Review the material and extract every line in which the word "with" occurs.

** Data extract **
Segment Open
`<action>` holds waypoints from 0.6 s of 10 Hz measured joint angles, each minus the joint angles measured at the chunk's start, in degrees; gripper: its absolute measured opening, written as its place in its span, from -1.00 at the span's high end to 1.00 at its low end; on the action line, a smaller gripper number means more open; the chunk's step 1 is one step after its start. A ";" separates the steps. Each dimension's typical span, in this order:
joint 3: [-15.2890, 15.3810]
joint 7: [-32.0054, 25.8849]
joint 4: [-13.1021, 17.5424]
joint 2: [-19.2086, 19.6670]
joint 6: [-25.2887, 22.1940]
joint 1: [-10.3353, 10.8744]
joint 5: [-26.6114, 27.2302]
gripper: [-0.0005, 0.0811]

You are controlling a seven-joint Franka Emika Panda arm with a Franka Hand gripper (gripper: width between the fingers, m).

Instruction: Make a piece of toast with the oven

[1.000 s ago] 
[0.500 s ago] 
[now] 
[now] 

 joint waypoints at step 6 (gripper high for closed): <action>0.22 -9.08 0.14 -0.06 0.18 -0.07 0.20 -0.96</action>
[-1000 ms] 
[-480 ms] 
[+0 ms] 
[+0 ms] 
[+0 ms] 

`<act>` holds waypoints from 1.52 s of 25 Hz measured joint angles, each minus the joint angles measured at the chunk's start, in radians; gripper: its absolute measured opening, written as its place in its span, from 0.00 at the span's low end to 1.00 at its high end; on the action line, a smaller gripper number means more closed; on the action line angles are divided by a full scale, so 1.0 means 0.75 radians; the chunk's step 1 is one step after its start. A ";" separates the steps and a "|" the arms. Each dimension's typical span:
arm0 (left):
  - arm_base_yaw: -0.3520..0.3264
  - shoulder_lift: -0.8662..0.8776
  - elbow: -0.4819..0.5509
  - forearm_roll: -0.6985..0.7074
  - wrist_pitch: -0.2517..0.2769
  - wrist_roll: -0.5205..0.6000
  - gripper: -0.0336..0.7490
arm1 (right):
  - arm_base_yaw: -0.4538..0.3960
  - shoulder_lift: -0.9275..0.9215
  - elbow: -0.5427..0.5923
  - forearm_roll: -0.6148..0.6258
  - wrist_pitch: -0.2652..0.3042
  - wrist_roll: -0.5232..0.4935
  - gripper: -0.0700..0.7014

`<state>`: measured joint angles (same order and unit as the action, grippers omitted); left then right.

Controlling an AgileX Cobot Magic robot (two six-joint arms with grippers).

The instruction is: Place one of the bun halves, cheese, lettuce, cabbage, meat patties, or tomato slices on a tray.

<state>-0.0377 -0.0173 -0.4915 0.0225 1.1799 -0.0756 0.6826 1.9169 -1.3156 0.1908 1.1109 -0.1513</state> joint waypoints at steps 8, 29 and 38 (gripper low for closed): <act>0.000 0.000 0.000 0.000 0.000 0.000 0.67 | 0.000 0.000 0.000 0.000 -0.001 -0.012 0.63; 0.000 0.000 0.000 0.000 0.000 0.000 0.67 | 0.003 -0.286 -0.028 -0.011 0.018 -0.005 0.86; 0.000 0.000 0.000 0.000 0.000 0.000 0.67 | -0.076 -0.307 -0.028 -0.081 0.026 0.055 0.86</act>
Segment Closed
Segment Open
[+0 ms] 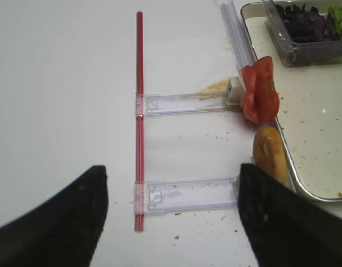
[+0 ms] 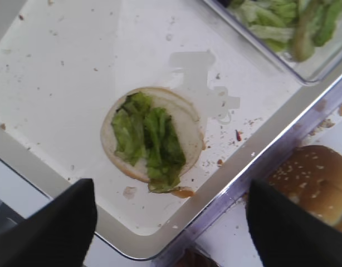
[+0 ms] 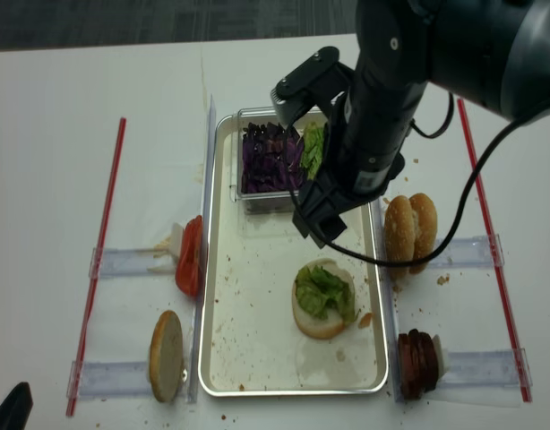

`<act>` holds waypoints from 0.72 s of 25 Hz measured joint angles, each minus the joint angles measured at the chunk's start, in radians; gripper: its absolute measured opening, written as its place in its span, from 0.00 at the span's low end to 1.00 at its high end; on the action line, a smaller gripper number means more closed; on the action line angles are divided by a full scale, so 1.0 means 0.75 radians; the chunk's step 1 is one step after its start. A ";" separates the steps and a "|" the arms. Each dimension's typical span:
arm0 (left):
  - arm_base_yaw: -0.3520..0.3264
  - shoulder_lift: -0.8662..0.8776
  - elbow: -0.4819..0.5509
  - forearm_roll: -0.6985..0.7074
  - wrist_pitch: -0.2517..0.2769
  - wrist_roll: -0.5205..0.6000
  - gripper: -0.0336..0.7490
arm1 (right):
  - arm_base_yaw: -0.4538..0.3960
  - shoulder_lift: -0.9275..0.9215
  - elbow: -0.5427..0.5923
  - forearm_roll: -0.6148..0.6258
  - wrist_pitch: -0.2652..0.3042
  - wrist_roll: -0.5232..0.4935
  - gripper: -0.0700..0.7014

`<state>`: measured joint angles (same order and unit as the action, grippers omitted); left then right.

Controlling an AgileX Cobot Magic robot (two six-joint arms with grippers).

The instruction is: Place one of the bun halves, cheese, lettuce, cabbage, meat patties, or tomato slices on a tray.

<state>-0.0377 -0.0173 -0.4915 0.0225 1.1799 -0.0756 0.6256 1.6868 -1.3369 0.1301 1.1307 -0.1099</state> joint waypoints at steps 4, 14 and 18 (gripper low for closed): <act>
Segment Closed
** Task solution **
You are controlling a seven-joint Franka Emika Panda arm with a Franka Hand gripper (gripper: width between the fingers, m).
Instruction: Make a piece of toast with the oven
Controlling an AgileX Cobot Magic robot (two six-joint arms with grippers).
Controlling an AgileX Cobot Magic robot (two six-joint arms with grippers).

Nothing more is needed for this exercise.